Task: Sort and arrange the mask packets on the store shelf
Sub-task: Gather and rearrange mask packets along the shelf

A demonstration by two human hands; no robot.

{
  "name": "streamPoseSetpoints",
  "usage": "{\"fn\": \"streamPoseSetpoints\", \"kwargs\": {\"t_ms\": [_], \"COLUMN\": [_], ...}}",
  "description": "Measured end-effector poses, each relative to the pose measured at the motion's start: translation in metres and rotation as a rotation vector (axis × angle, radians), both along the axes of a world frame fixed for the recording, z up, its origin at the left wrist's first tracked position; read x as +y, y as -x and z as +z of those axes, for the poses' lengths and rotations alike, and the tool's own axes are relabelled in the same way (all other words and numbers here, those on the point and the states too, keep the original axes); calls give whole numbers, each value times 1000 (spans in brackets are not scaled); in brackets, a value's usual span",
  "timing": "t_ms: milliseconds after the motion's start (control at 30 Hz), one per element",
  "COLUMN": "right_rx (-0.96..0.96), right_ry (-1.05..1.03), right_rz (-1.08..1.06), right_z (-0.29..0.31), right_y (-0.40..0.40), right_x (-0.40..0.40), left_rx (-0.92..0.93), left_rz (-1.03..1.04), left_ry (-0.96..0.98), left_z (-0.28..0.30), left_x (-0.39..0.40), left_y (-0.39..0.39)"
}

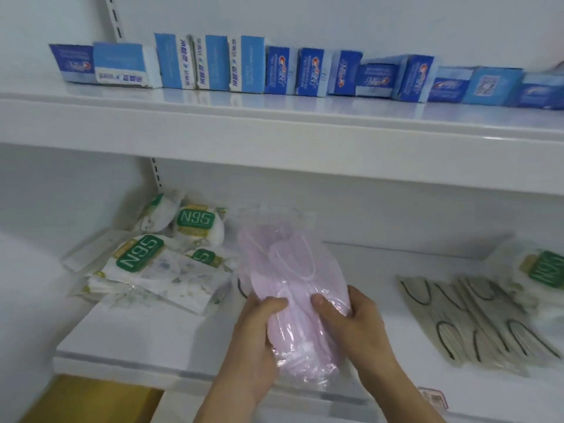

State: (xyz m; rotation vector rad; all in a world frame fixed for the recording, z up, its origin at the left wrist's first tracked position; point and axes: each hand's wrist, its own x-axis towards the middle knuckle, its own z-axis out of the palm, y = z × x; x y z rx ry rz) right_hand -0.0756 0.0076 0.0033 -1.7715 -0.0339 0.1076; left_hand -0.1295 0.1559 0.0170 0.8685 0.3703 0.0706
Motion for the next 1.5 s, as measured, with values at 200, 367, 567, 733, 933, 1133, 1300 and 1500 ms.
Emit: {"fn": "streamPoseSetpoints", "kwargs": {"t_ms": [200,367,567,733,933,1133,1300,1500], "right_rx": [-123,-112,-151,-170,-143,-174,-203,-300], "right_ry": [-62,-286,-261,-265,-288,-300,-296,-263], "right_rz": [-358,-485,-907,-1209,-1349,-1537,-1566,-1603], "right_z": [4,15,10,-8,-20,-32,-27,-2], "right_y": [37,92,162,219,263,254,208,145], "right_x": [-103,-215,-377,-496,-594,-695,-786,-918], "left_rx": [-48,-150,-74,-82,-30,55,-58,5], "left_rz": [-315,-413,-578,-719,-879,-932,-955,-1067], "left_ry": [-65,-180,-53,-125,-171,-206,-178,-43], "left_z": [4,3,6,-4,-9,-18,-15,11], "left_x": [-115,-246,-418,-543,-662,-766,-867,-1000], "left_y": [-2,7,56,92,118,98,54,-13]}}
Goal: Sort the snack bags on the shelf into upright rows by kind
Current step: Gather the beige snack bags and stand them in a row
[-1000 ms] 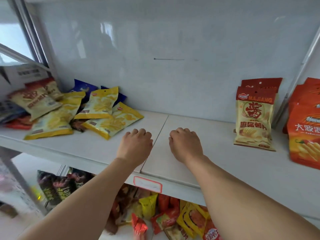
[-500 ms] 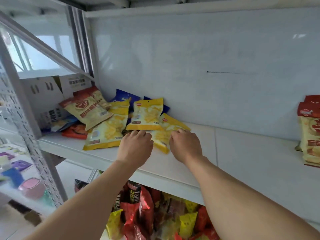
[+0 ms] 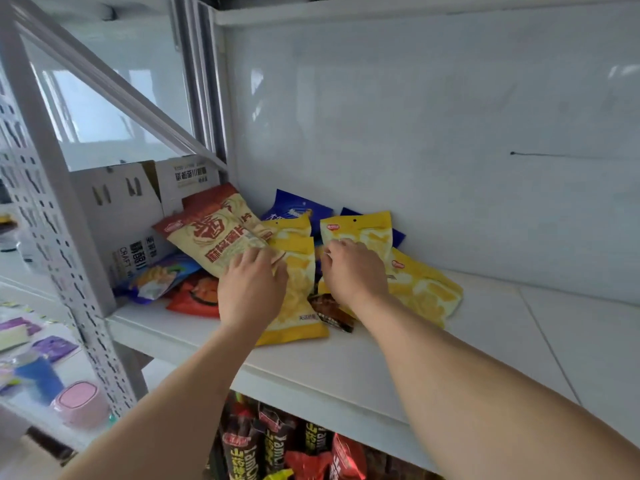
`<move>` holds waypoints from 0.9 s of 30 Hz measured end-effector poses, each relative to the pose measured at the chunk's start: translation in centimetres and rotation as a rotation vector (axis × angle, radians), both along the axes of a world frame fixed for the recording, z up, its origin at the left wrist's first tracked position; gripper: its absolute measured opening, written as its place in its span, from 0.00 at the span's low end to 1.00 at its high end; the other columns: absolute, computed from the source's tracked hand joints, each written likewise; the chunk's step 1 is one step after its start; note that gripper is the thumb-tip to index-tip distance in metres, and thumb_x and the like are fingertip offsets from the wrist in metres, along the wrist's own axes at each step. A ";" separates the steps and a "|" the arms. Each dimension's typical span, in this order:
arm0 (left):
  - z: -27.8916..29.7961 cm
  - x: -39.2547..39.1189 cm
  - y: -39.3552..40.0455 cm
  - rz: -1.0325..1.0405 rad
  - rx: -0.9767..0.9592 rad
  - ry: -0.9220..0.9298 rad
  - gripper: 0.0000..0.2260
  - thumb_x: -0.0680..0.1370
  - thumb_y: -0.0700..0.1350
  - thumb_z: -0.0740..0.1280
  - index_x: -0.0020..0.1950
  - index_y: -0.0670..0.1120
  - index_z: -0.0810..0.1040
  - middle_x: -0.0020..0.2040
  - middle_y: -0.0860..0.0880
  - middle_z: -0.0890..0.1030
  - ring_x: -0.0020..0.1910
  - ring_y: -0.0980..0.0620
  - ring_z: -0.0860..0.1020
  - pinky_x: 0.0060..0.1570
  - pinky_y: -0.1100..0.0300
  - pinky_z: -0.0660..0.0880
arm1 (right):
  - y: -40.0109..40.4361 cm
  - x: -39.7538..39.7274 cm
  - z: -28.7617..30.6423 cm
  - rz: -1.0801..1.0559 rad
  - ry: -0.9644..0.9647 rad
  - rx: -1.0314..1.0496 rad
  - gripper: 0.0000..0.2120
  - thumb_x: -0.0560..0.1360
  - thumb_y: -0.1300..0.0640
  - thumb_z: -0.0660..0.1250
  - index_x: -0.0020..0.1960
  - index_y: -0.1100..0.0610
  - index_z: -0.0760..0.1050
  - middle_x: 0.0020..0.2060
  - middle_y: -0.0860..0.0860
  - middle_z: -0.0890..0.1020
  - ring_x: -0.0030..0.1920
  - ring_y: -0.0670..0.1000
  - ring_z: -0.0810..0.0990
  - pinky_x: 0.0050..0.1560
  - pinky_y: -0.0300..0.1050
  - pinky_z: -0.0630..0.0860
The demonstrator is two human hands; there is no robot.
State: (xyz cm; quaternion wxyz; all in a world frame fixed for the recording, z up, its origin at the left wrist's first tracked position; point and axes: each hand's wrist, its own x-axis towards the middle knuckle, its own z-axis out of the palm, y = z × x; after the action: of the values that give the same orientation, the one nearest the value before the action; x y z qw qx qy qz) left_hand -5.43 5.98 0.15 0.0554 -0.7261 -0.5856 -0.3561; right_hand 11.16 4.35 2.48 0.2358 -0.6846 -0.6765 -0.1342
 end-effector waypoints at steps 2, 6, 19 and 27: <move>0.4 -1.2 1.9 0.114 -0.013 -0.093 0.26 0.82 0.58 0.59 0.75 0.44 0.69 0.73 0.43 0.71 0.73 0.40 0.67 0.70 0.44 0.64 | 2.6 -1.2 0.3 0.019 0.064 0.016 0.16 0.83 0.50 0.55 0.62 0.55 0.76 0.56 0.52 0.81 0.55 0.56 0.78 0.50 0.51 0.76; 0.8 -4.3 5.9 0.284 -0.206 -0.274 0.43 0.79 0.68 0.56 0.82 0.39 0.49 0.82 0.39 0.54 0.81 0.39 0.50 0.79 0.44 0.48 | 7.3 -4.3 1.4 0.021 0.247 -0.028 0.18 0.83 0.47 0.56 0.67 0.54 0.74 0.60 0.52 0.81 0.57 0.55 0.80 0.51 0.50 0.78; 1.5 -9.7 14.3 0.032 -0.331 -0.277 0.51 0.76 0.65 0.67 0.81 0.41 0.38 0.83 0.42 0.43 0.79 0.38 0.58 0.76 0.44 0.58 | 19.6 -11.9 4.8 0.015 0.581 -0.370 0.30 0.84 0.40 0.50 0.70 0.63 0.73 0.68 0.60 0.76 0.66 0.60 0.75 0.63 0.49 0.70; 1.1 -9.8 15.9 -0.121 -0.450 -0.417 0.52 0.76 0.59 0.71 0.81 0.38 0.36 0.82 0.40 0.40 0.79 0.37 0.58 0.74 0.47 0.62 | 21.5 -12.1 4.8 -0.145 0.689 -0.471 0.35 0.79 0.32 0.57 0.65 0.63 0.76 0.59 0.58 0.82 0.53 0.56 0.79 0.49 0.46 0.71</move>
State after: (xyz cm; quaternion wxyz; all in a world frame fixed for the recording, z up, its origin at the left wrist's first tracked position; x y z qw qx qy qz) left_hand -15.25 21.87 1.25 -0.2491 -0.6651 -0.6042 -0.3614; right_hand -0.90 25.84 7.30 0.2752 -0.7705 -0.5206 0.2443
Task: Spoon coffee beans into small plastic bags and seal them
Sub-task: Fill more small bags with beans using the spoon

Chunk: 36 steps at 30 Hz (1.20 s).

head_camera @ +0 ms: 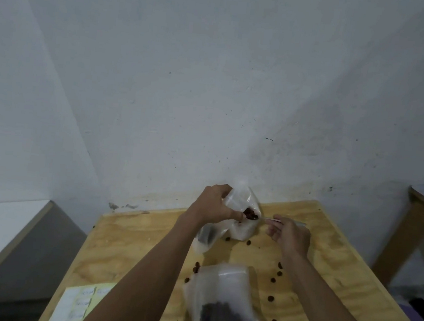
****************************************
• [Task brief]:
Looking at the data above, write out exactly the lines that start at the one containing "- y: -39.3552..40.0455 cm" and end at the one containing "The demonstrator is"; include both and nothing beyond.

• [Answer box]:
  - y: -39.3552..40.0455 cm
  - rz: -1.0325..1.0405 rad
  - rx: -0.9767..0.9592 rad
  - ry: -0.9220..0.9298 rad
  - gripper: 0.0000..0.2260
  - thumb_x: -0.0680..0.1370
  - thumb_y: -0.0700..0.1350
  - thumb_z: -0.0740..0.1280
  - index_x: -0.0020..0.1950
  - index_y: -0.0670..0.1120
  - index_z: -0.0810..0.1040
  - middle_x: -0.0020..0.2040
  - middle_y: -0.0860..0.0880
  - middle_z: -0.0890..0.1030
  - ring_x: -0.0020..0.1910
  - ring_y: -0.0980..0.0620
  - ring_z: -0.0860..0.1020
  - pinky_x: 0.0060..0.1570
  - pinky_y: -0.1100..0.0300
  - pinky_z: -0.0660..0.0880
arm1 (right):
  - y: -40.0109..40.4361 cm
  - x: -39.7538..39.7274 cm
  - z: -28.7617..30.6423 cm
  - rz: -1.0801..1.0559 rad
  - ry: -0.9644..0.9647 rad
  - rx: -1.0314..1.0496 rad
  - gripper: 0.0000..0.2120
  - thumb_x: -0.0560..0.1360
  - thumb_y: -0.1300..0.0640
  - thumb_z: -0.0660..0.1250
  - index_x: -0.0020..0.1960
  - index_y: -0.1100..0.0610
  - index_z: -0.0760..0.1050
  - middle_x: 0.0020..0.2060
  - middle_y: -0.0860..0.0860
  - middle_z: -0.0890..0.1020
  - ring_x: -0.0030..0.1920
  - ring_y: -0.0670..0.1000
  - ring_z: -0.0810..0.0990
  - pinky_x: 0.0050..0.1560
  - pinky_y: -0.0300..0.1050
  - pinky_z: -0.0630..0.0860
The demonstrator is two human hands; there is no robot.

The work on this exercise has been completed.